Task material below:

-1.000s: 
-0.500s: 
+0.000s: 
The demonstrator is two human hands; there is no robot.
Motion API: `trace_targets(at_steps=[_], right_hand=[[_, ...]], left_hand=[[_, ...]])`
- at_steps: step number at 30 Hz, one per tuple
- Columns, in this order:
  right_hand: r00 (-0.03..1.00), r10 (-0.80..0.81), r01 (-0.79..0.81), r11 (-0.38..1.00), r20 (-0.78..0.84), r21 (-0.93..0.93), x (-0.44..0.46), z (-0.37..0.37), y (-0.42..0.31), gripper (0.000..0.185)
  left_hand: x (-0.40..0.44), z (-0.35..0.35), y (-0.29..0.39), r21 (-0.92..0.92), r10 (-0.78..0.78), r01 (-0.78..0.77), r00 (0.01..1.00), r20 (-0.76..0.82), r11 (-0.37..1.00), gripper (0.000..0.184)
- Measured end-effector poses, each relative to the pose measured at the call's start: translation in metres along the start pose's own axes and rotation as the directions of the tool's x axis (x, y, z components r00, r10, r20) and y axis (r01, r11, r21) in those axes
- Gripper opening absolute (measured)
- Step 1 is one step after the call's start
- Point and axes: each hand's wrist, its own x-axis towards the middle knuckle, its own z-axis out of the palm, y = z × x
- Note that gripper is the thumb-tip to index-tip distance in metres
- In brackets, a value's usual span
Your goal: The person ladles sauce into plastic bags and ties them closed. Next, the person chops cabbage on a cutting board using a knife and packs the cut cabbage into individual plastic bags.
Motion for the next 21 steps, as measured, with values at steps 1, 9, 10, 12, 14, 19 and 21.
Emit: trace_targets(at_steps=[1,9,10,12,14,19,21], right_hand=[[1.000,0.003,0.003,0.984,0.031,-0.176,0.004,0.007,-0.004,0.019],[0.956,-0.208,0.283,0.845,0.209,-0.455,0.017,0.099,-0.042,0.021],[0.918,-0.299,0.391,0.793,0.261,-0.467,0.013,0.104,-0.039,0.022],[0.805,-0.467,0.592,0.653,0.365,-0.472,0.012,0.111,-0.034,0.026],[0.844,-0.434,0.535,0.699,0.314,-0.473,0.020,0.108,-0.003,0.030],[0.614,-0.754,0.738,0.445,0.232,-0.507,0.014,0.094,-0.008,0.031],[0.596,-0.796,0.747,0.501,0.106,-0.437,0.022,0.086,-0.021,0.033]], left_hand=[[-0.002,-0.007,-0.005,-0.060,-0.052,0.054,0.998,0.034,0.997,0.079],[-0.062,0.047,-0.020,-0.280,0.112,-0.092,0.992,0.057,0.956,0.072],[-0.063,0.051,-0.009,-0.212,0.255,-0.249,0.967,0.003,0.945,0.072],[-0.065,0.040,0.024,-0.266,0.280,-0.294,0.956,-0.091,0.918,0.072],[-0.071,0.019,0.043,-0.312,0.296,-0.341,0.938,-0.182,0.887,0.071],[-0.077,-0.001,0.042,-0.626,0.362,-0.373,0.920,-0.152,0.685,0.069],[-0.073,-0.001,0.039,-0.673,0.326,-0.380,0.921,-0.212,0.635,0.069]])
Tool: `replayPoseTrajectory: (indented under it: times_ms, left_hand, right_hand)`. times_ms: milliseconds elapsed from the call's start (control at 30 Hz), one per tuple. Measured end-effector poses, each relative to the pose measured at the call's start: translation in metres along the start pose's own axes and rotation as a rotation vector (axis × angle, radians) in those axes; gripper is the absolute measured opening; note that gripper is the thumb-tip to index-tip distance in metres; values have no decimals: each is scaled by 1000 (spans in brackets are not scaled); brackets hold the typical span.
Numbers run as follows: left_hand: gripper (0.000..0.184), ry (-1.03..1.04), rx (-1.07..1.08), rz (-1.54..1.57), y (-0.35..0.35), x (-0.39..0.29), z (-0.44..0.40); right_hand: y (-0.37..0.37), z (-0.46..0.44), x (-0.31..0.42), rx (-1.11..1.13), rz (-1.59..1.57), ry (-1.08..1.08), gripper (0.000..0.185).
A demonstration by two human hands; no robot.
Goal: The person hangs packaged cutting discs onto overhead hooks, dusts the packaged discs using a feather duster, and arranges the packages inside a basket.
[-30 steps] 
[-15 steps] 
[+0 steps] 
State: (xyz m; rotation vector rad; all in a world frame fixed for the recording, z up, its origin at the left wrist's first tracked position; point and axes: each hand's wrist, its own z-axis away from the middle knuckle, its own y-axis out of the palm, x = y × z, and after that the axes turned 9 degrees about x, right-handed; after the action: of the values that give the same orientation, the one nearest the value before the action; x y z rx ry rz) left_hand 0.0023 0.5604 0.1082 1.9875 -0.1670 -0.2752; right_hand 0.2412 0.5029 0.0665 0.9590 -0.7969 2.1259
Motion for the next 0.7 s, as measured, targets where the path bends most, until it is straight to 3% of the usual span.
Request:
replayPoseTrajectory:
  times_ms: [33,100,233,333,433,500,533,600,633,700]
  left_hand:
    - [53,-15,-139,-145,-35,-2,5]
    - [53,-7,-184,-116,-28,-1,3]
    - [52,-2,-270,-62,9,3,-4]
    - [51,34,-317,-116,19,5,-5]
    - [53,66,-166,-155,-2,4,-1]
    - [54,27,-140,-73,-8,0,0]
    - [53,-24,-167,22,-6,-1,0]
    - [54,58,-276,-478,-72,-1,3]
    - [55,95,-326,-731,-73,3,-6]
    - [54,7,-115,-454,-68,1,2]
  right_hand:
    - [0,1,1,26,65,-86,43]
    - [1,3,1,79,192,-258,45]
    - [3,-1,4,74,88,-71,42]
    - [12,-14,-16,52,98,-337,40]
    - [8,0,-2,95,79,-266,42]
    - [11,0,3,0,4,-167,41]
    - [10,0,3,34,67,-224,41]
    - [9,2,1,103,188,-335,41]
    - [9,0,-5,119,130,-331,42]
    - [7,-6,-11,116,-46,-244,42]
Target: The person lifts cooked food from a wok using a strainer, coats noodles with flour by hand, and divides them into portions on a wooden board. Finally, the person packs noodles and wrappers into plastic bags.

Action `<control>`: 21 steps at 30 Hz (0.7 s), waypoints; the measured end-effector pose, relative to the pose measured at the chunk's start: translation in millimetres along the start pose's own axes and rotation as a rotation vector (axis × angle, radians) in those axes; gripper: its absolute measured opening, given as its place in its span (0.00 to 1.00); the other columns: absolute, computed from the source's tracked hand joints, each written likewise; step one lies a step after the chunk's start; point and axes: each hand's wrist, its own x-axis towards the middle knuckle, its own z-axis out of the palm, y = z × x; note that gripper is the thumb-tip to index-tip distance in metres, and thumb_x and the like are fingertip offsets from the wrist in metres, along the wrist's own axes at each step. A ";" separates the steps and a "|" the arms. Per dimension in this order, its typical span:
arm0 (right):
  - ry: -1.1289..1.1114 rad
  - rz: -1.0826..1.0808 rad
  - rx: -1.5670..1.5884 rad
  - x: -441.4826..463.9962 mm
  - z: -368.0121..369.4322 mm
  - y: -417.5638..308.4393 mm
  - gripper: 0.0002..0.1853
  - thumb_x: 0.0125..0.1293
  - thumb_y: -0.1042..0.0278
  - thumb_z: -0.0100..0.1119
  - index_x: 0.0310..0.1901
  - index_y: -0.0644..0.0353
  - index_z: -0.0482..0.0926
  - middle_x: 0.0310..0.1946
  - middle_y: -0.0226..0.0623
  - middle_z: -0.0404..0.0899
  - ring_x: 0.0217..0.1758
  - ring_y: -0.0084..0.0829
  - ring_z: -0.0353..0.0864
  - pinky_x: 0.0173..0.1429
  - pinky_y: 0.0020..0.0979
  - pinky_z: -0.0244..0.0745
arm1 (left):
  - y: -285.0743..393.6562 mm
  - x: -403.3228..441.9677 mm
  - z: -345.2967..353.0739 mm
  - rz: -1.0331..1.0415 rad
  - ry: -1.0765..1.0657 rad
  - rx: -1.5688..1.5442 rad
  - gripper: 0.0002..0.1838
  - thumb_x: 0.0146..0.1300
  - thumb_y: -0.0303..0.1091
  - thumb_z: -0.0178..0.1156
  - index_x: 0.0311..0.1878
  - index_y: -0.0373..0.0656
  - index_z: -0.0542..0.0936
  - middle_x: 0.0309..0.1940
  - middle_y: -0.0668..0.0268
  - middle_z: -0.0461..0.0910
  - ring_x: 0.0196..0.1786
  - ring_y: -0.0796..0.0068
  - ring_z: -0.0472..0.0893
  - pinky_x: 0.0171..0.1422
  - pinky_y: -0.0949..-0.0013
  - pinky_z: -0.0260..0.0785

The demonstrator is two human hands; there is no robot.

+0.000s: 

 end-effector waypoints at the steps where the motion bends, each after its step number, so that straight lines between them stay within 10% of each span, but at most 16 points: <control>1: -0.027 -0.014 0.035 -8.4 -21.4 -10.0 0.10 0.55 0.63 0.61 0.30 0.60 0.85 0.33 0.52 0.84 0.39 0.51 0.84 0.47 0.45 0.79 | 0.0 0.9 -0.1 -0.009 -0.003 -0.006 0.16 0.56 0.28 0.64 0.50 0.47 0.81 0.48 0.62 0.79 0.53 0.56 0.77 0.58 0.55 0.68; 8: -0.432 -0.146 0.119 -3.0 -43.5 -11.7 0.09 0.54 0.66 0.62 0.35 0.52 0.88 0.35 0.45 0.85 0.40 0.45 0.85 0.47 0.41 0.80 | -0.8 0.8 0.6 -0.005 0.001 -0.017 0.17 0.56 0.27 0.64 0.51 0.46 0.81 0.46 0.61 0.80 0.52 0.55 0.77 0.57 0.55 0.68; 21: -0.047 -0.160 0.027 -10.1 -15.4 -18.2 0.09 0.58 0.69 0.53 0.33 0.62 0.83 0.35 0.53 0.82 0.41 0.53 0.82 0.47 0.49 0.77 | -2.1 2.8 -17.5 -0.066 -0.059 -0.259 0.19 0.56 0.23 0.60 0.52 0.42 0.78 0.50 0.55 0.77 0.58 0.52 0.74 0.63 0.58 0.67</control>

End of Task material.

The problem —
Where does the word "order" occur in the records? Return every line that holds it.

Written response —
- Columns, in this order:
Action `<control>`: 21 steps at 30 Hz (0.7 s), waypoints; the measured end-effector pose, relative to the pose measured at the chunk's start: translation in millimetres along the start pose's own axes and rotation as a rotation vector (axis × angle, radians) in those axes; gripper: its absolute measured opening, given as its place in its span (0.00 to 1.00); the other columns: absolute, computed from the source's tracked hand joints, each written likewise; step one lies a step after the chunk's start; point and axes: each hand's wrist, its own x-axis towards the middle knuckle, its own z-axis out of the palm, y = z × x; note that gripper is the thumb-tip to index-tip distance in metres, and thumb_x and the like are fingertip offsets from the wrist in metres, along the wrist's own axes at each step. A ";" separates the steps and a "|" the arms. Per dimension in this order, its typical span:

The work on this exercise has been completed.